‘Margaret Thatcher is an utterly impossible act to follow’
PUBLISHED: 09:06 17 April 2013 | UPDATED: 09:14 17 April 2013
Simon O’Neill is editor of the Oxford Mail. He began his career as a trainee reporter on the Barnet Adviser in 1982, three years into Finchley MP Margaret Thatcher’s time as British prime minister. Following her death, he told the Ham&High about his memories of Baroness Thatcher, the local MP.
“Finchley in 1982 was at the eye of a hurricane. All was calm and cosy in N3, while elsewhere the country was starting to tear itself apart over the policies of Margaret Hilda Thatcher, PM.
“This was my first ‘patch’ as a reporter and one I knew well, having grown up in nearby New Southgate.
“An added bonus was that the sitting MP was the hurricane starter herself. It’s been downhill ever since for me as far as MPs are concerned.
“No disrespect to some fine men and women, but Thatcher was an utterly impossible act to follow.
“During my 32-year career, I have met every prime minister up to and including David Cameron, who is MP for Witney, part of my current newspaper circulation area.
“They all had presence, except for Gordon Brown, who mainly just had the hump.
“But merge them together and they would not match Thatcher’s charisma and electric personality. Meeting her was like being jabbed with a cattle prod.
“As my career took me across London and then north to Derbyshire via the nationals, my perspective on her widened and the divisiveness that defined her time in office came into sharp focus, as did the devastating effects of some of her policies.
“But back then I was 21, new to the job, had no formal training and was, to be honest, rather shallow. I saw only what was in front of me; that Margaret Thatcher was a fine constituency MP who was incredibly accommodating to the local press, often at the expense of national newspapers and broadcasters.
“She was also unfailingly gentle and kind towards me whenever we met and even helped me with an interview on one memorable occasion (she asked the questions, I wrote down the answers). Dare I say it, she was downright motherly.
“Thatcher regularly included the three local papers covering Finchley at the time in her engagements. So I found myself wandering around a new shopping arcade with her, or opening a new school building, or memorably looking on one evening at Woodhouse Grammar School while she enthralled students with up-to-the-minute news on the progress of the Falklands War.
“Outside, behind a cordon, were the assembled hordes of the national press pack, panting like dogs for any scraps they could get their hands on.
“I remember covering a 100th birthday in Finchley Central.

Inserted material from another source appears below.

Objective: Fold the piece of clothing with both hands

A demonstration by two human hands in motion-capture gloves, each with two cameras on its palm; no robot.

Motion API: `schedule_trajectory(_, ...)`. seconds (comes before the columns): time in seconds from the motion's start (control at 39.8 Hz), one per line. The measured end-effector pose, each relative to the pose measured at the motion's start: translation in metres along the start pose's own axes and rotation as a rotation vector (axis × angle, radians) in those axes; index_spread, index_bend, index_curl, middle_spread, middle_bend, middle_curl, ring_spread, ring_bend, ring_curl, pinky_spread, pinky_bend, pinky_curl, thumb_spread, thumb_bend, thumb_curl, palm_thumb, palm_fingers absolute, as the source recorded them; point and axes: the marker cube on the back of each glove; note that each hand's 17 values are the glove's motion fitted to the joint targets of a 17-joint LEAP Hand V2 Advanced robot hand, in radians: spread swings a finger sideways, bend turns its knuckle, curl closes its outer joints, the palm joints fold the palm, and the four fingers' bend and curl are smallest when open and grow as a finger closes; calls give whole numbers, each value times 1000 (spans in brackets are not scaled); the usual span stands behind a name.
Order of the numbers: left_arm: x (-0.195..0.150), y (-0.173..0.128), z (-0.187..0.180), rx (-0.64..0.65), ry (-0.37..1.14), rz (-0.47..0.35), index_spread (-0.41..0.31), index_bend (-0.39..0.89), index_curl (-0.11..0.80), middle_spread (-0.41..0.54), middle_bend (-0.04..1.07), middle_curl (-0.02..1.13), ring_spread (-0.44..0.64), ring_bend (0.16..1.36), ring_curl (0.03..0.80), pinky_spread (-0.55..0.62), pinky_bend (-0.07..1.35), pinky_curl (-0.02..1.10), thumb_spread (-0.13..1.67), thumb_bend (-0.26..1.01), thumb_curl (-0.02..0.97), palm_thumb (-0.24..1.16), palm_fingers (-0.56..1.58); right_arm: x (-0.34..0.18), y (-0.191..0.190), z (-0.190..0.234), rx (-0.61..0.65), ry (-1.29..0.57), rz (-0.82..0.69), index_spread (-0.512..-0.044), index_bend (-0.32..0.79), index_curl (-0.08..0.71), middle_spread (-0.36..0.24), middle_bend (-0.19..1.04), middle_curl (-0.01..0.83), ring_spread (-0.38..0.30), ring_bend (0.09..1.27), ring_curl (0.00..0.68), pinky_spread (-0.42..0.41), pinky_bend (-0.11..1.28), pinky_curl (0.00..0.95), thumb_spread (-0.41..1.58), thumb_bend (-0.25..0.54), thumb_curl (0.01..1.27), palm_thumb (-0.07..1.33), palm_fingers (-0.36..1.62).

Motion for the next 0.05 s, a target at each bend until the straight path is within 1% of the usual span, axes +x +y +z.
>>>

Mrs Thatcher served tea and cakes to me, the centenarian and her family.
“In her constituency, she was still the prime minister. But she was different, in voice and style, to the woman who handbagged her way through national and international politics.
“I will remember her as a woman who dominated in a man’s world, an extraordinary leader, a divisive politician and someone who could run a government, conduct a war and still find time to deliver tea, cake and kindness to a young journalist, a bewildered centenarian and her awestruck family.”